Work required –
Word for word, give the data again without its pictures.

Dataset section –
Segment Open

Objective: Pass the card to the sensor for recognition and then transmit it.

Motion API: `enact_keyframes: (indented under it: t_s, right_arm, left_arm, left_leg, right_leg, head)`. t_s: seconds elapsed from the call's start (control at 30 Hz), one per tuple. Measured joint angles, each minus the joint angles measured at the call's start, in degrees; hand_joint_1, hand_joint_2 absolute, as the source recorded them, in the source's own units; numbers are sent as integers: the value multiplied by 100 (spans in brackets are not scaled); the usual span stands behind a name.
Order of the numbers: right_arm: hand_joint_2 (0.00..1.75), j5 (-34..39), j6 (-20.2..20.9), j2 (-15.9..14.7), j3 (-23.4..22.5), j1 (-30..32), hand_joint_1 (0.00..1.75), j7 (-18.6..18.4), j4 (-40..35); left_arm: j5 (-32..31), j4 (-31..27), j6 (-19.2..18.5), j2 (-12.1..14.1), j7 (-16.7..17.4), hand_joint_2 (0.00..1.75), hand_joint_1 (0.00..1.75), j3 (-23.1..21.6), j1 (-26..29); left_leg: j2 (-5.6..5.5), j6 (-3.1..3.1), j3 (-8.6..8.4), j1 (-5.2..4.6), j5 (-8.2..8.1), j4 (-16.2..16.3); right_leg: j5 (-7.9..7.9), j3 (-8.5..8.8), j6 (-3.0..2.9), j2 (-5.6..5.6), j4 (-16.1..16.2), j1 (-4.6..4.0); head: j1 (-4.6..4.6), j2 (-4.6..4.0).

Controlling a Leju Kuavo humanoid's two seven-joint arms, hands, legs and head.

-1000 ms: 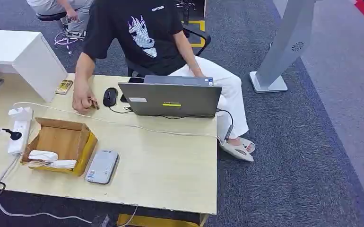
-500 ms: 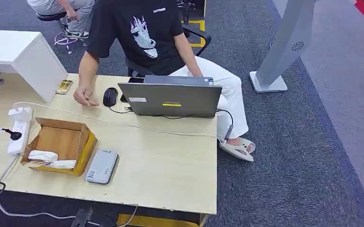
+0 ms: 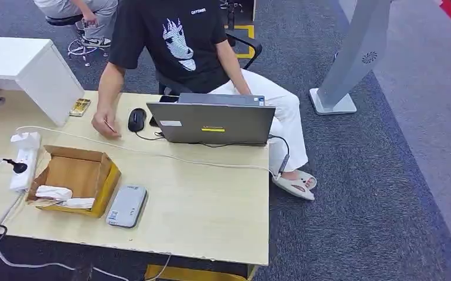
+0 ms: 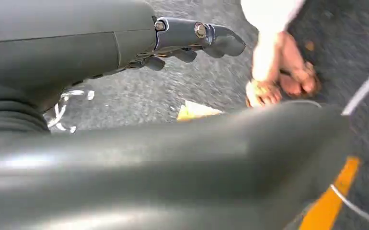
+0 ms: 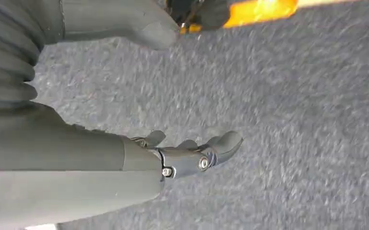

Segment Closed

Answer to the exercise –
Objective: Pass the card to the sensor for recognition and then transmit it.

Motion API: `enact_keyframes: (indented under it: t_s, right_arm, left_arm, left_leg, right_leg, head)`. t_s: seconds elapsed from the call's start (control at 30 Hz), one per tuple. Measured joint angles, each minus the joint angles measured at the call's start, in degrees; hand_joint_1, hand_joint_2 absolute, as the source recorded them, in the source's own units; numbers are sent as integers: the value multiplied by 100 (spans in brackets are not scaled); the usual span stands behind a name.
Order of the numbers: right_arm: hand_joint_2 (0.00..1.75), j5 (-34..39), j6 (-20.2..20.9), j2 (-15.9..14.7), j3 (-23.4..22.5), j1 (-30..32), hand_joint_1 (0.00..1.75), j7 (-18.6..18.4), j4 (-40..35); left_arm: j5 (-32..31), j4 (-31..27), j6 (-19.2..18.5), j2 (-12.1..14.1), j7 (-16.7..17.4), hand_joint_2 (0.00..1.75), hand_joint_1 (0.00..1.75), j3 (-23.1..21.6), j1 (-26..29); left_leg: j2 (-5.6..5.5), j6 (-3.1..3.1), j3 (-8.6..8.4), j1 (-5.2..4.6), j5 (-8.2..8.1), j4 (-16.2..16.3); right_leg: j5 (-7.9..7.9), j3 (-8.5..8.8), j6 (-3.0..2.9), j2 (-5.6..5.6), j4 (-16.1..16.2), j1 (-4.6..4.0); head: j1 (-4.6..4.6), j2 (-4.6..4.0).

Controlling a Leju Kuavo humanoid's two seven-joint arms, hands, legs and head.

-1000 ms: 
-500 ms: 
+0 ms: 
+0 ms: 
+0 ms: 

This output completes the exercise.